→ **Exercise prompt**
Would you reproduce the entries that follow exactly as they appear?

Stored items

....................

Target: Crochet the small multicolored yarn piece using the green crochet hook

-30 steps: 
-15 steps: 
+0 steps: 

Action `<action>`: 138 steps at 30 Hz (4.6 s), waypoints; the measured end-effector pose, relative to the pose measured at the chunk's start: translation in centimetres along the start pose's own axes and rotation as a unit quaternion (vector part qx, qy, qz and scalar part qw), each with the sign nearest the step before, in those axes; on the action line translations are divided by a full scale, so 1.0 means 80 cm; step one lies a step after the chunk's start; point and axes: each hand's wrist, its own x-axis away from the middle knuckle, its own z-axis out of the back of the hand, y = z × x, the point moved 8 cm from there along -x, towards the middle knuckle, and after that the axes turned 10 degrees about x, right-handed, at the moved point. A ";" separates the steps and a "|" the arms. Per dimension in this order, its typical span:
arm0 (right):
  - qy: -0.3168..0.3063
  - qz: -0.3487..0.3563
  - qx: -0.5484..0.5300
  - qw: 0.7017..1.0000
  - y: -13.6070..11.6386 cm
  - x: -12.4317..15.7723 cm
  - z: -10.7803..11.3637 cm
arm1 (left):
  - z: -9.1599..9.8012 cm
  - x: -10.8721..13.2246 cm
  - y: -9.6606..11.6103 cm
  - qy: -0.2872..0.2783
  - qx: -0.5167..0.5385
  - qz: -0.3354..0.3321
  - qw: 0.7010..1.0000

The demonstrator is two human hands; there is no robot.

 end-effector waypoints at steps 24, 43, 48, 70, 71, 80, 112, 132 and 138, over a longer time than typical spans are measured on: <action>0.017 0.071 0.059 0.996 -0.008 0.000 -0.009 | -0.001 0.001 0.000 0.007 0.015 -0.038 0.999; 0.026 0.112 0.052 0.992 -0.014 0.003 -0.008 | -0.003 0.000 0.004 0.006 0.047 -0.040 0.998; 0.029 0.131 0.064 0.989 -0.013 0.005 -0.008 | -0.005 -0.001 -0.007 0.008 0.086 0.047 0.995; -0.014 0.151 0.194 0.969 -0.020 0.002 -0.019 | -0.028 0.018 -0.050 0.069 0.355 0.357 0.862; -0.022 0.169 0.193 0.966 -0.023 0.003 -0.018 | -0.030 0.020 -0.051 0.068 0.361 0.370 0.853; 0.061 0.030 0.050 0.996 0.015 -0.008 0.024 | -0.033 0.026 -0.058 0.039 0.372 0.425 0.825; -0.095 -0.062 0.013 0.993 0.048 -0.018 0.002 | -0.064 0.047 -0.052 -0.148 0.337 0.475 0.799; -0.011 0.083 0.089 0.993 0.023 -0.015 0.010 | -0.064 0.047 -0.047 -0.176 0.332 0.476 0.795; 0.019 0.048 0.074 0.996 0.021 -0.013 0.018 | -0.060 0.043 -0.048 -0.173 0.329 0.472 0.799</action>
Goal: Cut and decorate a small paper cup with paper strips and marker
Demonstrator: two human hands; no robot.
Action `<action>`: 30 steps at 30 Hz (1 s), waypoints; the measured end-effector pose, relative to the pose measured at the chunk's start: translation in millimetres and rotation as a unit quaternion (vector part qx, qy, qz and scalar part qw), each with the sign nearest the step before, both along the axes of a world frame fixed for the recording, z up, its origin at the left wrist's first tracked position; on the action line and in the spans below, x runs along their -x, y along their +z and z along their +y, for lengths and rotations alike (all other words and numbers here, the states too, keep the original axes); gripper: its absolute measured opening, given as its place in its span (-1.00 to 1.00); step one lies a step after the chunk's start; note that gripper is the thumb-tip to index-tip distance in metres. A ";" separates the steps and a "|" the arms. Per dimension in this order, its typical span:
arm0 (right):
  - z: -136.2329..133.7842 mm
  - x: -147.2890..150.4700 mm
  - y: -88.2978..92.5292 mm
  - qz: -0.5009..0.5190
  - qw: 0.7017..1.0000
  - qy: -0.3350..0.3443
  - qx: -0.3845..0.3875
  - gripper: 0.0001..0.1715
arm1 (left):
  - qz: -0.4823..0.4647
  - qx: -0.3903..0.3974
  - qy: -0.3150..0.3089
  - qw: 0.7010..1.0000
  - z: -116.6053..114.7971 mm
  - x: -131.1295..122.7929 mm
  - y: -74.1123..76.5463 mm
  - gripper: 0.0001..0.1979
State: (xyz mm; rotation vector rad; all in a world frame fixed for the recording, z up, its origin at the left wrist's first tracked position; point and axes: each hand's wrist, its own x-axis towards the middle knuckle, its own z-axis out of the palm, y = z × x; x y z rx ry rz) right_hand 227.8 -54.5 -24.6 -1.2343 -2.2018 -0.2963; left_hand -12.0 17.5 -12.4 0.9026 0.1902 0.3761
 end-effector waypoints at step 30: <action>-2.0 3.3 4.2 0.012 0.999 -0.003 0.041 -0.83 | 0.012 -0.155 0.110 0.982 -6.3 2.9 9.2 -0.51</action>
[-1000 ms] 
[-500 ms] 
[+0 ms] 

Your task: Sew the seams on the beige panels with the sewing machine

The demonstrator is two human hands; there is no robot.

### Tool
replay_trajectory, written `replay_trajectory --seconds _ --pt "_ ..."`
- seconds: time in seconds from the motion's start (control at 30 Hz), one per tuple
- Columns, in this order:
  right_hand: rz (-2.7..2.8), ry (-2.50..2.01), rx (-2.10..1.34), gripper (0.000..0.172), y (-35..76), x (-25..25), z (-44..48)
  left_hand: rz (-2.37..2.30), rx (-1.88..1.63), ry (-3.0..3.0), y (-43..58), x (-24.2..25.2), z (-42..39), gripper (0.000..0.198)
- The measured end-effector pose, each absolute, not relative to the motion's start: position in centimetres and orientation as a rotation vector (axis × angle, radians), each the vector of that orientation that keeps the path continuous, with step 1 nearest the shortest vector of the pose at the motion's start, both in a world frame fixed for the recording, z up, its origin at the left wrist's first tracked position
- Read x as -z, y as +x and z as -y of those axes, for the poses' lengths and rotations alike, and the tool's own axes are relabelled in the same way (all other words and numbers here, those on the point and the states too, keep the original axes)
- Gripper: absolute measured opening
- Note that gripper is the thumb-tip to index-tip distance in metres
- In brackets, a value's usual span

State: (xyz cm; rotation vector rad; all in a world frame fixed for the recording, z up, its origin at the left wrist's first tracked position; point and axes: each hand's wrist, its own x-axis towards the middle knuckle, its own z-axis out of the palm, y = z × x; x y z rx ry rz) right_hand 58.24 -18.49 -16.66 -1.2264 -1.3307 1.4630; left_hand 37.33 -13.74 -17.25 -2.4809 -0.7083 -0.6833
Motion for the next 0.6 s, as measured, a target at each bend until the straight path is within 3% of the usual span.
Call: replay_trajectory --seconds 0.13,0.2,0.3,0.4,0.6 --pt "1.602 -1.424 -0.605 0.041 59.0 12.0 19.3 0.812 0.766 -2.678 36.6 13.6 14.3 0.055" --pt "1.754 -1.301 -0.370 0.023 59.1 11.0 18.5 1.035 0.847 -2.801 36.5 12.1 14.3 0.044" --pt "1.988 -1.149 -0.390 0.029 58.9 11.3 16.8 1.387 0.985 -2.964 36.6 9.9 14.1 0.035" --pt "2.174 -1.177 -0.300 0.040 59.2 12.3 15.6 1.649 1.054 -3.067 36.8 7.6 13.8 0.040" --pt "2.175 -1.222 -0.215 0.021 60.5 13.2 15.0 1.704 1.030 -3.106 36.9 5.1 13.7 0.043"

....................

→ **Answer box**
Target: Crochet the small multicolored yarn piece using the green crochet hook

-30 steps: 
-15 steps: 
+0 steps: 

Action `<action>`: 138 steps at 30 Hz (4.6 s), waypoints; the measured end-effector pose, relative to the pose measured at the chunk's start: translation in centimetres along the start pose's own axes and rotation as a unit quaternion (vector part qx, qy, qz and scalar part qw), each with the sign nearest the step before, in those axes; on the action line translations are divided by a full scale, so 1.0 means 80 cm; step one lies a step after the chunk's start; point and axes: each hand's wrist, its own x-axis away from the middle knuckle, its own z-axis out of the back of the hand, y = z × x, the point moved 8 cm from there along -x, towards the middle knuckle, and after that the axes turned 10 degrees about x, right-handed, at the moved point. A ";" separates the steps and a "|" the arms. Per dimension in this order, its typical span:
arm0 (right):
  - qy: -0.3168..0.3063
  - qz: -0.3487..0.3563
  - qx: -0.5484..0.5300
  - qw: 0.7017..1.0000
  - y: -13.6070..11.6386 cm
  - x: -12.4317..15.7723 cm
  - z: -10.7803..11.3637 cm
arm1 (left):
  - z: -9.1599..9.8012 cm
  - x: -10.8721..13.2246 cm
  - y: -9.6606..11.6103 cm
  - qy: -0.2872..0.2783
  - qx: -0.5167..0.5385
  - qz: -0.3354..0.3321
  - qw: 0.7010..1.0000

The demonstrator is two human hands; there is no robot.

 end-effector waypoints at steps 24, 43, 48, 70, 71, 80, 112, 132 and 138, over a longer time than typical spans are measured on: <action>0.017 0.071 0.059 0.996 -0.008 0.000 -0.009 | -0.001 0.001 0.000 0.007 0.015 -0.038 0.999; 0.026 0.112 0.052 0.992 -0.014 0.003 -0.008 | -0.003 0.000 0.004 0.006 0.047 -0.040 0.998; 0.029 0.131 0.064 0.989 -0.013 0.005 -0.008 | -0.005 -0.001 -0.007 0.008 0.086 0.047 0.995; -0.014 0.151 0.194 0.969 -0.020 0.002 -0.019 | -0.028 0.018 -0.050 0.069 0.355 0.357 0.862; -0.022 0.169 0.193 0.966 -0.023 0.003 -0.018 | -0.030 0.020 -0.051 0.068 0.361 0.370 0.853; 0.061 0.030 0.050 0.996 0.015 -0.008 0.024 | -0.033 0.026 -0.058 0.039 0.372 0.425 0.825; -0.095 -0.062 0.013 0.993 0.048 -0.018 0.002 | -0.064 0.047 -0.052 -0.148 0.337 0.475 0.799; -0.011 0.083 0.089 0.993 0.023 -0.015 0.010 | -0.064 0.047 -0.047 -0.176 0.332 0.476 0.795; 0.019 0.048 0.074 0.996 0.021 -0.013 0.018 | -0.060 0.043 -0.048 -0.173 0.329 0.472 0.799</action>
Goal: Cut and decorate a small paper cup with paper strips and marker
Demonstrator: two human hands; no robot.
Action `<action>`: 30 steps at 30 Hz (1 s), waypoints; the measured end-effector pose, relative to the pose measured at the chunk's start: translation in millimetres and rotation as a unit quaternion (vector part qx, qy, qz and scalar part qw), each with the sign nearest the step before, both along the axes of a world frame fixed for the recording, z up, its origin at the left wrist's first tracked position; on the action line and in the spans below, x runs along their -x, y along their +z and z along their +y, for lengths and rotations alike (all other words and numbers here, the states too, keep the original axes); gripper: its absolute measured opening, given as its place in its span (-1.00 to 1.00); step one lies a step after the chunk's start; note that gripper is the thumb-tip to index-tip distance in metres. A ";" separates the steps and a "|" the arms. Per dimension in this order, its typical span:
arm0 (right):
  - z: -136.2329..133.7842 mm
  - x: -147.2890..150.4700 mm
  - y: -88.2978..92.5292 mm
  - qz: -0.5009..0.5190
  - qw: 0.7017..1.0000
  - qy: -0.3350..0.3443
  - qx: -0.3845..0.3875
  - gripper: 0.0001..0.1715
arm1 (left):
  - qz: -0.4823..0.4647
  - qx: -0.3903..0.3974
  - qy: -0.3150..0.3089
  - qw: 0.7010..1.0000
  - z: -116.6053..114.7971 mm
  - x: -131.1295..122.7929 mm
  - y: -74.1123..76.5463 mm
  - gripper: 0.0001..0.1979
State: (xyz mm; rotation vector rad; all in a world frame fixed for the recording, z up, its origin at the left wrist's first tracked position; point and axes: each hand's wrist, its own x-axis towards the middle knuckle, its own z-axis out of the palm, y = z × x; x y z rx ry rz) right_hand 227.8 -54.5 -24.6 -1.2343 -2.2018 -0.2963; left_hand -12.0 17.5 -12.4 0.9026 0.1902 0.3761
 end-effector waypoints at step 30: <action>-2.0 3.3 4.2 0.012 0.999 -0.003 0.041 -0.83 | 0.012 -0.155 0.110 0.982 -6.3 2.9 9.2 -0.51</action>
[-1000 ms] 
[-500 ms] 
[+0 ms] 

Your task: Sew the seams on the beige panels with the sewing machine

The demonstrator is two human hands; there is no robot.

### Tool
replay_trajectory, written `replay_trajectory --seconds _ --pt "_ ..."`
- seconds: time in seconds from the motion's start (control at 30 Hz), one per tuple
- Columns, in this order:
  right_hand: rz (-2.7..2.8), ry (-2.50..2.01), rx (-2.10..1.34), gripper (0.000..0.172), y (-35..76), x (-25..25), z (-44..48)
  left_hand: rz (-2.37..2.30), rx (-1.88..1.63), ry (-3.0..3.0), y (-43..58), x (-24.2..25.2), z (-42..39), gripper (0.000..0.198)
- The measured end-effector pose, each absolute, not relative to the motion's start: position in centimetres and orientation as a rotation vector (axis × angle, radians), each the vector of that orientation that keeps the path continuous, with step 1 nearest the shortest vector of the pose at the motion's start, both in a world frame fixed for the recording, z up, its origin at the left wrist's first tracked position
- Read x as -z, y as +x and z as -y of those axes, for the poses' lengths and rotations alike, and the tool's own axes are relabelled in the same way (all other words and numbers here, those on the point and the states too, keep the original axes)
- Gripper: absolute measured opening
- Note that gripper is the thumb-tip to index-tip distance in metres
- In brackets, a value's usual span

State: (xyz cm; rotation vector rad; all in a world frame fixed for the recording, z up, its origin at the left wrist's first tracked position; point and axes: each hand's wrist, its own x-axis towards the middle knuckle, its own z-axis out of the palm, y = z × x; x y z rx ry rz) right_hand 58.24 -18.49 -16.66 -1.2264 -1.3307 1.4630; left_hand 37.33 -13.74 -17.25 -2.4809 -0.7083 -0.6833
Motion for the next 0.6 s, as measured, a target at each bend until the straight path is within 3% of the usual span.
Call: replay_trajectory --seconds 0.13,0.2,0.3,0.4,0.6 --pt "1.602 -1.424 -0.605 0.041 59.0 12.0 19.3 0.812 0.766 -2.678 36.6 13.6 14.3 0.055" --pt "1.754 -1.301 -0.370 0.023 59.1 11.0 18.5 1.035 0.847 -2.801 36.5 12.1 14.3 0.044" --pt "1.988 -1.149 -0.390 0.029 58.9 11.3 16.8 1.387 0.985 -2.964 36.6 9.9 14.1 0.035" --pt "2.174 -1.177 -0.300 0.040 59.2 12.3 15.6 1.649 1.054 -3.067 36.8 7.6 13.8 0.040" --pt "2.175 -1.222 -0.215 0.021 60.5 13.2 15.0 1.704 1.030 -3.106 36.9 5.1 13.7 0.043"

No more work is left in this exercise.